--- Supplied information Enclosed Below ---

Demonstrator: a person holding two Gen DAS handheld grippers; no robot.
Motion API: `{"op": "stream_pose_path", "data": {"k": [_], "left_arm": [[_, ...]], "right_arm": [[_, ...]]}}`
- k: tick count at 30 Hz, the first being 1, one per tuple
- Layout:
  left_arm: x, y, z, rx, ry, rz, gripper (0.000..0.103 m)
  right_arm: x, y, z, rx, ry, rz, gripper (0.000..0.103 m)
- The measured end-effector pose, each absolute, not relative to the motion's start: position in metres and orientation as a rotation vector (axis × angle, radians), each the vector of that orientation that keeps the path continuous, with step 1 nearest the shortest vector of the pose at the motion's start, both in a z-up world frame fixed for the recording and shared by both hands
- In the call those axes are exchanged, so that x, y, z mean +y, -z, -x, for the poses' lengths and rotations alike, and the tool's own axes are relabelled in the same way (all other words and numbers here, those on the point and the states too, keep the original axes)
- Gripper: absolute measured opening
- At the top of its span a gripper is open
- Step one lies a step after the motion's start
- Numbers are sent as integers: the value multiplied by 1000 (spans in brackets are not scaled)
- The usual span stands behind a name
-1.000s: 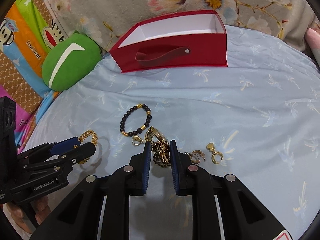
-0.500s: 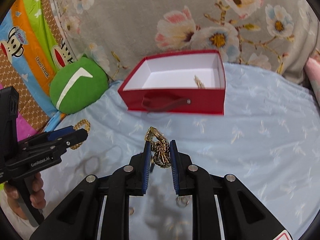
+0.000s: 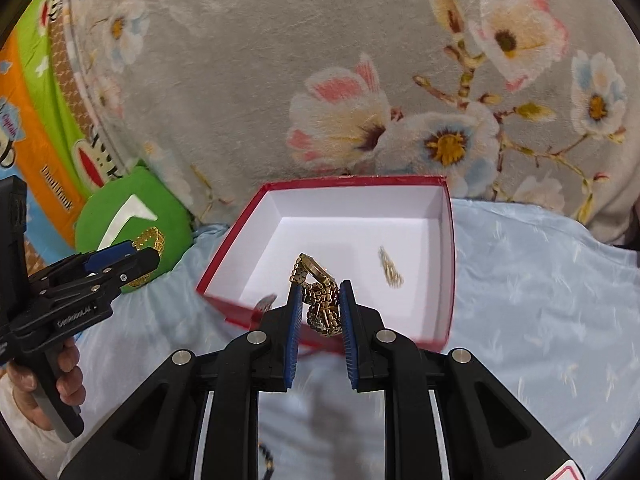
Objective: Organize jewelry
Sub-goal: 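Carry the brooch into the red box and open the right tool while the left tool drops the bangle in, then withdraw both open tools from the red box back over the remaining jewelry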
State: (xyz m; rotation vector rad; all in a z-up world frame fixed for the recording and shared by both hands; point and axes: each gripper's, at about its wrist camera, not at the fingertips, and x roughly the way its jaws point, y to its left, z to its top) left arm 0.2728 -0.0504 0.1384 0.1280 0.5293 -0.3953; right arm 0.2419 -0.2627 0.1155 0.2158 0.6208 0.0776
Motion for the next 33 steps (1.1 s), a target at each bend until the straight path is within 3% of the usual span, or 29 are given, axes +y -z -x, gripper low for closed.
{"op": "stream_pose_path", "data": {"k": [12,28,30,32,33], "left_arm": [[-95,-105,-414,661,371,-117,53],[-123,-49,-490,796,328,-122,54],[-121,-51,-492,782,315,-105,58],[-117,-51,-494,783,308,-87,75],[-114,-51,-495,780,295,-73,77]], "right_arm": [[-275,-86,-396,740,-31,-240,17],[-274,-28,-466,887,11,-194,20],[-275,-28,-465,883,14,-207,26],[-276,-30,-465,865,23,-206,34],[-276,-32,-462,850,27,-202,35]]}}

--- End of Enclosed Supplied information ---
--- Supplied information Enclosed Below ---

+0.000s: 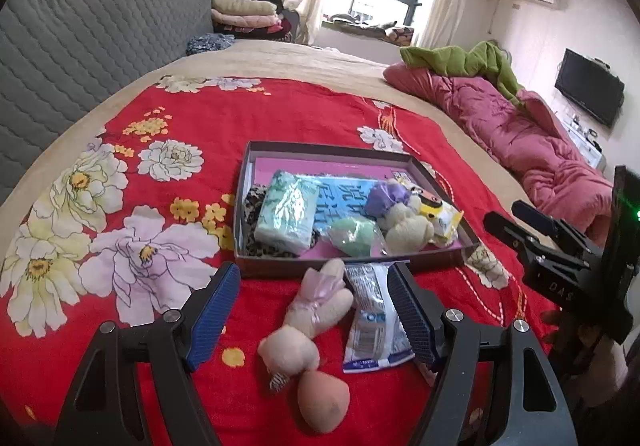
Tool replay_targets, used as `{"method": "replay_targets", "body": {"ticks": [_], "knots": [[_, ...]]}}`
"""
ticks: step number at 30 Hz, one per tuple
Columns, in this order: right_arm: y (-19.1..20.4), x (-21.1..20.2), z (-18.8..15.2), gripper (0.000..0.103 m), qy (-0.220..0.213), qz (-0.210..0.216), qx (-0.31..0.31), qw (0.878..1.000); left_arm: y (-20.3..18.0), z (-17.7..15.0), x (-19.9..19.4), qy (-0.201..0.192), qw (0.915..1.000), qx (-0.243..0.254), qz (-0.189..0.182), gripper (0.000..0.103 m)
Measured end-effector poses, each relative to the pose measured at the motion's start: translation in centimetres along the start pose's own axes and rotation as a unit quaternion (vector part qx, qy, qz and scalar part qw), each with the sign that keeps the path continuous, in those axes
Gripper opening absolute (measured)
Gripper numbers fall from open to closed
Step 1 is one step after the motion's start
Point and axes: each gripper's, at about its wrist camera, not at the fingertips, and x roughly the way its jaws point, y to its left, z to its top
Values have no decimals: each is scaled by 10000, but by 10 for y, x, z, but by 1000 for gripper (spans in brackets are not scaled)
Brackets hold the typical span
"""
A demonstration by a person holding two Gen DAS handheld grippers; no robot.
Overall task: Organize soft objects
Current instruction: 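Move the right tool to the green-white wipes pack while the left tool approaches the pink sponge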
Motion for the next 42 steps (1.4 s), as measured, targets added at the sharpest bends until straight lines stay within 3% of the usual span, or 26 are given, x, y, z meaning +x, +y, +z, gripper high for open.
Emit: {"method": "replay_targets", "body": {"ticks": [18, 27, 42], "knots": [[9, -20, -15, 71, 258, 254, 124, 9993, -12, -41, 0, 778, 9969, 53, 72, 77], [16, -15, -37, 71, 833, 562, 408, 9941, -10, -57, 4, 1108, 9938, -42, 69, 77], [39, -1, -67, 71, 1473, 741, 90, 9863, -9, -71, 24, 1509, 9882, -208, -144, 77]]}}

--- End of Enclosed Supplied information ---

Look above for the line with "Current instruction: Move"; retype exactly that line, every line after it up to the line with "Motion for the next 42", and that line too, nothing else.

• [Completed exercise]
Current instruction: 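Move the right tool to the green-white wipes pack while the left tool approaches the pink sponge
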Motion for the next 42 steps (1.4 s), as measured, targets added at the sharpest bends until straight lines stay within 3% of the usual span, or 26 are given, x, y, z meaning +x, +y, +z, gripper high for open.

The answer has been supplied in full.